Оглянувшись, комиссар увидел, что старуха исчезла, однако образ то ли сумчатого зверька, то ли грызуна вроде крысы, стоящей на задних лапах, врезался в память Брунетти.
— Откуда ты знаешь обо всем этом? — спросил он Франку.
— Не забывай, что я работаю в банке.
— И эти двое — последняя инстанция для людей, которые не могут ничего от вас получить?
Она кивнула.
— Но как люди о них узнают? — спросил он.
Она внимательно посмотрела на него, как будто размышляла, насколько ему можно доверять:
— Я слышала, что иногда ростовщиков рекомендуют сами работники банка.
— Что?!
— Когда люди пытаются взять кредит в банке и им отказывают, один из служащих как бы случайно предлагает им поговорить с Волпато. Или с тем ростовщиком, который платит ему процент.
— Какой процент? — спросил Брунетти ровным голосом.
Она пожала плечами:
— По-разному.
— От чего это зависит?
— От того, сколько одалживают. От договоренности хозяина или директора банка с ростовщиками. — Брунетти совсем уж было собрался разразиться возмущенной речью, но она не дала ему раскрыть рта: — Если людям нужны деньги, они где-нибудь их все равно раздобудут. Если не у друзей и родственников, если не официальным путем — в банке, то у людей вроде Волпато.
У Брунетти оставался последний вопрос.
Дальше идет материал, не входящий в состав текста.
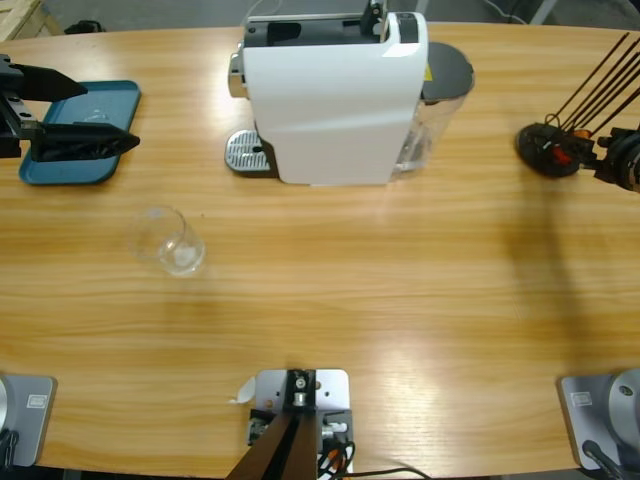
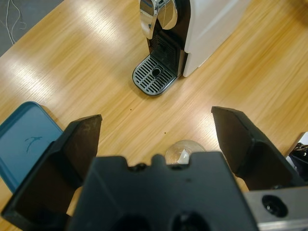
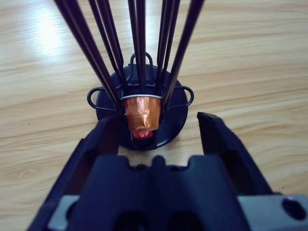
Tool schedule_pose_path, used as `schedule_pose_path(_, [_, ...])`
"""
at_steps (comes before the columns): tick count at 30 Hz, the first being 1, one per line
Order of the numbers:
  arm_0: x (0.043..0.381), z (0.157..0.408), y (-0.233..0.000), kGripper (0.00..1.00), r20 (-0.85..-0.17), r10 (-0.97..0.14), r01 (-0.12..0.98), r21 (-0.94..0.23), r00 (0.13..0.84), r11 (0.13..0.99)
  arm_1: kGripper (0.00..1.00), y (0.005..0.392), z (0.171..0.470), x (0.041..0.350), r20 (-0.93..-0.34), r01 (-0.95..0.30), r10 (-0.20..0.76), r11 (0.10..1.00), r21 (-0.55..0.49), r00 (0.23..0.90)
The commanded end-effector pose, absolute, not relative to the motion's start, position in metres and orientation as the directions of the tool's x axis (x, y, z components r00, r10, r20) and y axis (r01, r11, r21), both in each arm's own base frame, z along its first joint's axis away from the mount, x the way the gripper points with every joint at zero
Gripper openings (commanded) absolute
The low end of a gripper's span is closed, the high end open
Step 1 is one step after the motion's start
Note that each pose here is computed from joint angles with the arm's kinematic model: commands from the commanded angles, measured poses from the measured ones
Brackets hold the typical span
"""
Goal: Pour coffee
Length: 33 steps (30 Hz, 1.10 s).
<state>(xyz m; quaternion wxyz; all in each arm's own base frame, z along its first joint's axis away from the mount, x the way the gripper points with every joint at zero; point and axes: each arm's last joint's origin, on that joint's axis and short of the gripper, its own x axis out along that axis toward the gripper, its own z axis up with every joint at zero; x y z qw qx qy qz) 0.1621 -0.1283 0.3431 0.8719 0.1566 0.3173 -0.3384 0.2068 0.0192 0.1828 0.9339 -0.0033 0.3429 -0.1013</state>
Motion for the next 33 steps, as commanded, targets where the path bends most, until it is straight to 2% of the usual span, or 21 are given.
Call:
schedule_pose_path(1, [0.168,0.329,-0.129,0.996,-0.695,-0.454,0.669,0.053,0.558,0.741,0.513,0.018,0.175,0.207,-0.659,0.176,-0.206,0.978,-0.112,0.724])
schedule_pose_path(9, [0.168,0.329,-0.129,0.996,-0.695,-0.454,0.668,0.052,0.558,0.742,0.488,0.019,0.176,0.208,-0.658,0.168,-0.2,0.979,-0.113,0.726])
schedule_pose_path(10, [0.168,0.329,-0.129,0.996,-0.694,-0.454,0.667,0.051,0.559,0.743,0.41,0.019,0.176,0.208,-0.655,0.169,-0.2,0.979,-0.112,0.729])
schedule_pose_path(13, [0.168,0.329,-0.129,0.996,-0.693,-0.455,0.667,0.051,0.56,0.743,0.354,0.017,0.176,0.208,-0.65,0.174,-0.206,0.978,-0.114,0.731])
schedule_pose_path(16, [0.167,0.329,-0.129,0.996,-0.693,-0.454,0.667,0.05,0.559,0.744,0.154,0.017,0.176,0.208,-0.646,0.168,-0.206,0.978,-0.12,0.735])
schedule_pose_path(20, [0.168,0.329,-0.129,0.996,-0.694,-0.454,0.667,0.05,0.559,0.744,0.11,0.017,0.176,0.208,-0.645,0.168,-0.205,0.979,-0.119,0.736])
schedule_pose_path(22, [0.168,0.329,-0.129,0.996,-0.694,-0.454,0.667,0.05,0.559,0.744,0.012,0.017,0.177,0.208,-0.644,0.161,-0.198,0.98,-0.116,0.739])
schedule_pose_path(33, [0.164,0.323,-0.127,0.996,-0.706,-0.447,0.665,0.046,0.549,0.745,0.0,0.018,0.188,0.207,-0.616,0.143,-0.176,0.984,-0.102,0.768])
Настолько деликатный, что ответ на него можно было узнать, только ринувшись напролом. И он спросил:
— Это связано с мафией?
— А что не связано? — вопросом на вопрос ответила Франка, но, заметив, что он раздражен, добавила: — Извини, это была просто шутка. У меня нет прямых доказательств. Но если ты немного поразмыслишь, то поймешь, что это отличный способ отмыть деньги.
Брунетти кивнул. Только покровительство мафии могло гарантировать беспроблемное существование такого прибыльного дела, как ростовщичество, обеспечив невмешательство властей.
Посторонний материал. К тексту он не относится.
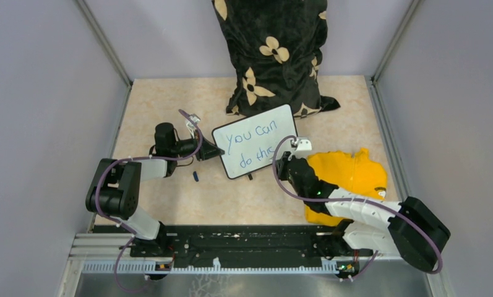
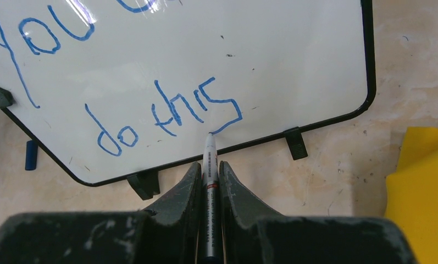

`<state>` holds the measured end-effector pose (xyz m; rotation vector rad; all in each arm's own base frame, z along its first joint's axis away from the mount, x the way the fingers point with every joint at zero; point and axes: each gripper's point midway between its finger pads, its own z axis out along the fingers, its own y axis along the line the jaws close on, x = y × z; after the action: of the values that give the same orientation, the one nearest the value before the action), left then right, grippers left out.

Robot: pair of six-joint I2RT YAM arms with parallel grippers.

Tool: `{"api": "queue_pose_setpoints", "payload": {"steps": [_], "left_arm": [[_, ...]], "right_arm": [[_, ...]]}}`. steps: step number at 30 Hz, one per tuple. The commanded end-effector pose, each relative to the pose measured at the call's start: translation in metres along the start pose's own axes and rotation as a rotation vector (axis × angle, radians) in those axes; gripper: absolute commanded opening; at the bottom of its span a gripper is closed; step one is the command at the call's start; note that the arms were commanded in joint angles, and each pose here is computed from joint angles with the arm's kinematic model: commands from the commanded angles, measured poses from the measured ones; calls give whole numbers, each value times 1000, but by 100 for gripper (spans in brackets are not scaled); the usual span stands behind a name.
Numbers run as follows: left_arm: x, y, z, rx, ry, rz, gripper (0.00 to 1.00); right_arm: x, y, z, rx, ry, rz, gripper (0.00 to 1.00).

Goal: Write a sentence on the whiteboard

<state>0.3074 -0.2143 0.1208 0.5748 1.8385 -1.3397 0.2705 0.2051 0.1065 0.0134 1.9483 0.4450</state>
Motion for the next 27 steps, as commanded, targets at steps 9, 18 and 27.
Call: {"api": "queue_pose_setpoints", "payload": {"steps": [9, 18, 27], "left_arm": [[23, 17, 1, -70, 46, -80, 15], [23, 16, 1, -70, 45, -80, 15], [23, 17, 1, -72, 47, -80, 16]], "right_arm": [[-82, 28, -41, -136, -182, 68, 0], [-121, 38, -60, -166, -271, -1, 0], [-107, 46, -32, -128, -249, -11, 0]]}}
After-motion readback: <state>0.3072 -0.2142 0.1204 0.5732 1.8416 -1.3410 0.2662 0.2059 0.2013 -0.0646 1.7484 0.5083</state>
— Я испортила тебе аппетит? — спросила она, неожиданно улыбнувшись, и тут же стала прежней Франкой.
— Нет, нисколько, Франка.
— Почему ты интересуешься всем этим?
— Это может быть связано еще кое с чем.
— Почти все в этой жизни связано между собой. — Сделав этот философский вывод, Франка благоразумно закончила разговор, ни о чем больше не расспрашивая, — еще одно качество, которое он в ней высоко ценил. — Пойду домой, обедать. — И она потянулась поцеловать его в обе щеки.
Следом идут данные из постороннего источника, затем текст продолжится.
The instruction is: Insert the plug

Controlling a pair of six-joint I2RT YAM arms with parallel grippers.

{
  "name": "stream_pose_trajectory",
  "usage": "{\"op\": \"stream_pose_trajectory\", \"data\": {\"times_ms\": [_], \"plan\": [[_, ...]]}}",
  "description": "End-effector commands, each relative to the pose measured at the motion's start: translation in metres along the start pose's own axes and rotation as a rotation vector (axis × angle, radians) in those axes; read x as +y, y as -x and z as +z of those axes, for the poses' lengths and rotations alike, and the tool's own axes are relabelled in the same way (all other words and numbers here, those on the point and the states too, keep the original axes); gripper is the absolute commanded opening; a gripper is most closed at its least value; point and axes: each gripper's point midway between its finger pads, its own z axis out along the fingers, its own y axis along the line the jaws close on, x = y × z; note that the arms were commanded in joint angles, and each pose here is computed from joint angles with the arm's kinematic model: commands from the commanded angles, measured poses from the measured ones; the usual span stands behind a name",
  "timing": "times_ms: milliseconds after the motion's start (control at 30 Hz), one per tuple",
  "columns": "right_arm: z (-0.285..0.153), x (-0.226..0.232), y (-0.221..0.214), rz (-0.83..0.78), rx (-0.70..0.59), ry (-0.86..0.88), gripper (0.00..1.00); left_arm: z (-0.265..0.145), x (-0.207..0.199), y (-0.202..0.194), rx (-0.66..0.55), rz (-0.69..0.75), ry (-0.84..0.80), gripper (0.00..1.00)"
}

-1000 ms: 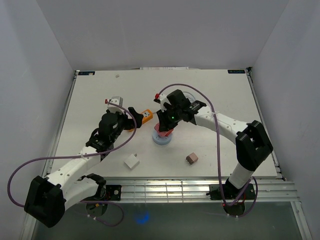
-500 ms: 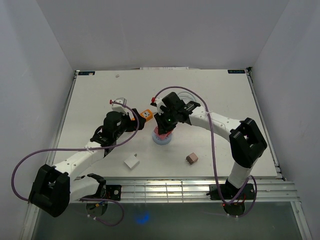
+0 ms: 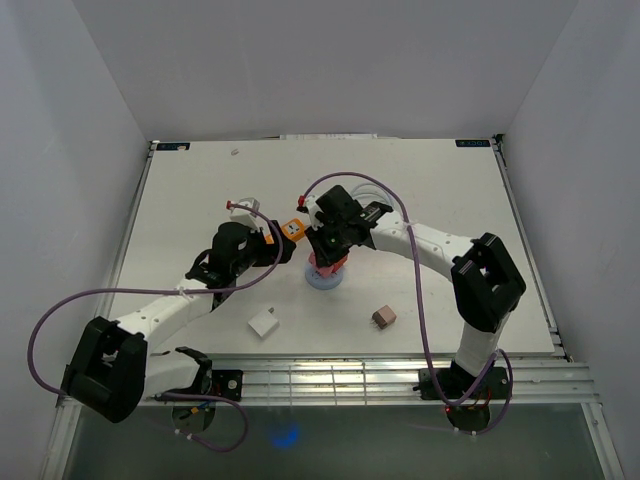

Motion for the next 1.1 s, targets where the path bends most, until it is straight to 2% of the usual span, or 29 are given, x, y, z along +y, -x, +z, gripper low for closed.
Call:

— Спасибо, Франка. — Брунетти обнял ее, чувствуя, как успокаивает его ощущение ее сильного тела и еще более сильной воли. — Видеть тебя — всегда радость.
Она похлопала его по руке и пошла по улице. Глядя в ее удаляющуюся спину, он подумал, что не спросил Франку о других ростовщиках, а теперь уже неловко окликать ее и задавать новые вопросы. Да ему и не хотелось: он торопился домой.
По дороге Брунетти признался самому себе, что ему по-прежнему приятно обнимать уютное, такое знакомое тело Франки, и машинально перенесся мыслью в то время, когда он с ней встречался, а это было более двух десятков лет назад. Он вспомнил длительную ночную прогулку по пляжу Лидо в праздник Реденторе;[14]в то время ему было, должно быть, лет семнадцать. Фейерверк давно уже закончился, и они гуляли, взявшись за руки, потом ожидали рассвета, не желая, чтобы ночь заканчивалась.
Но она закончилась, как и многое другое между ними, и теперь у нее был ее Марио, а у него — его Паола. Он зашел к Бьянкату и купил для Паолы дюжину ирисов, радостный от сознания, что может это сделать, счастливый от мысли, что она ждет его.
Когда он вошел, она была в кухне, сидела за столом и лущила молодой горошек.